Apr
08
2009
Our First All Staff Meeting
Yesterday was a great day. From 10 am to noon we had our first all staff meeting since the merger took place between New City and Coral Ridge. It was a remarkable time of fellowship. I explained to the staff just how important it is for us to become a demonstration community.
What do I mean?
I carefully explained that one of my goals as senior pastor is for our staff to embody gospel-centered community so that we serve as a model to the rest of our church. How will we do this? I told them how important it is for us to laugh with one another, cry with one another, love one another, serve one another, exhort one another, and forbear with one another. I explained just how necessary it is that we pray together, read the Bible together, and serve together. We must share in one another’s pleasures and pains. And we must strive, by God’s grace, to “stir up one another to love and good works” (Hebrews 10:24). I told them that my expectations were basic: work hard at becoming the kind of community we want our church to become–self-sacrificial and gracious, not self-protective and perfectionistic.
If we do this we will soon see that our commitment to demonstrate God-centered community will trickle down throughout our church, and then our church will increasingly become what we long for our surrounding area to become. As this continues to happen, our church will model what human life and community can look like when fueled by the gospel.
That’s the way God does things—he critiques by creating. He shows us what’s wrong by giving us a model of what’s right. Think about the incarnation of Jesus: God the Son becoming man, taking on human flesh, and showing us perfect humanity. God “critiqued” what was wrong with sinful humanity by showing us, in Christ, what humanity was originally intended to be and what redeemed humanity will one day be again.
The church joins with Christ in showing the world what’s wrong with it. Christ, the Head of the church, did it by demonstrating what humanity is intended to be; the church, as Christ’s body, does it by demonstrating what human community is intended to be. We work at becoming together what God wants the rest of the world to become. The purpose of God’s people is to show a watching world what will one day fill the whole earth.
If Christians care to make a difference in this world, it has less to do with gaining political power or electing the right officials and far more to do with actually living out our new life together in this new community—the church—before the watching world. Our best approach for reaching people in today’s world is living with the people we’re trying to reach and showing them what human life and community look like when the gospel is believed and embraced.

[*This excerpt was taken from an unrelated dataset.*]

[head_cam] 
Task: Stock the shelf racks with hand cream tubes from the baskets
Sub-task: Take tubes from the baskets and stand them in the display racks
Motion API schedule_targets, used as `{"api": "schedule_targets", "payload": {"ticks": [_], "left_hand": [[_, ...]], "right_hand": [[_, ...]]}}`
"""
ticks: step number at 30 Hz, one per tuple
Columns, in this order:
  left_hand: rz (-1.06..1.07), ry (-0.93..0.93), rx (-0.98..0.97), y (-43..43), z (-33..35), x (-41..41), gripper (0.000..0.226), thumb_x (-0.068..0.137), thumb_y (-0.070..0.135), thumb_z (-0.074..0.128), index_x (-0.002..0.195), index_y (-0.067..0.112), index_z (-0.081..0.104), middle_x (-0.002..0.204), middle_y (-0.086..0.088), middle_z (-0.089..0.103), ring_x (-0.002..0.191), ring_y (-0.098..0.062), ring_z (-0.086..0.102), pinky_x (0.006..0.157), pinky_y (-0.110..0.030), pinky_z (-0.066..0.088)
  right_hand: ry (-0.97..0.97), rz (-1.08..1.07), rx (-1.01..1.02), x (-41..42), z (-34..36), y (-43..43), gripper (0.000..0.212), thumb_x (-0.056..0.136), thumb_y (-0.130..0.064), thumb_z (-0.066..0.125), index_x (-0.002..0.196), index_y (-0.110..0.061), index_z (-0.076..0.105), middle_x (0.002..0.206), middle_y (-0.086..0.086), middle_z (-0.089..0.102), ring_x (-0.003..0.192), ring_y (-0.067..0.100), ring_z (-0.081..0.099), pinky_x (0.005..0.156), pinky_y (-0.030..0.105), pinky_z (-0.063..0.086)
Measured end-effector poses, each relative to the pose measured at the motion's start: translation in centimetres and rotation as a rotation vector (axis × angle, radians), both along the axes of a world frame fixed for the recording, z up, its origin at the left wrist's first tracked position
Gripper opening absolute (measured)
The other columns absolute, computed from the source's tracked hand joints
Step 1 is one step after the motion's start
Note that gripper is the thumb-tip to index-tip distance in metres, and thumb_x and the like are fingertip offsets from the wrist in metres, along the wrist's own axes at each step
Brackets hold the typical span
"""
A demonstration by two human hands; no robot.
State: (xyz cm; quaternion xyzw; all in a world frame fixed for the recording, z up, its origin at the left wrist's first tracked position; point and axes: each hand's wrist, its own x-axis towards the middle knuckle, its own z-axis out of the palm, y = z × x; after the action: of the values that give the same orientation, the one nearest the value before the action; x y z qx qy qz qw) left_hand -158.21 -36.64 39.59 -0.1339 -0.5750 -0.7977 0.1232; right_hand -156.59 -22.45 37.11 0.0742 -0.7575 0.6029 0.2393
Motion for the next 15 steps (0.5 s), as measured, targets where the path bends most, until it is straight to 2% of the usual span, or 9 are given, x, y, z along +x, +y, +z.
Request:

God’s great evangelistic tool is the church—this new, counter-cultural community in which the fellowship of the Father, Son, and Holy Spirit comes to expression in the unity, community, and joy of God’s people. As we live together in a way that’s consistent with who we’ve been remade to be, we become a blessing to the world by showing them how sweet life can be in a community of individuals who love one another, care for one another, defer to one another, are patient with one another, and serve one another. The world will take notice of a community of men and women who refreshingly and joyfully bear one another’s burdens and who actively look to lay down their lives for others in need because Jesus laid down his life for them. When the world sees that Christians want to help people because God has helped them, they’ll begin to ask what makes us so different. A faithful presentation of the gospel to our world, in other words, requires Christian community on full display.
And, as I reminded the staff of our one new church yesterday, it begins with us.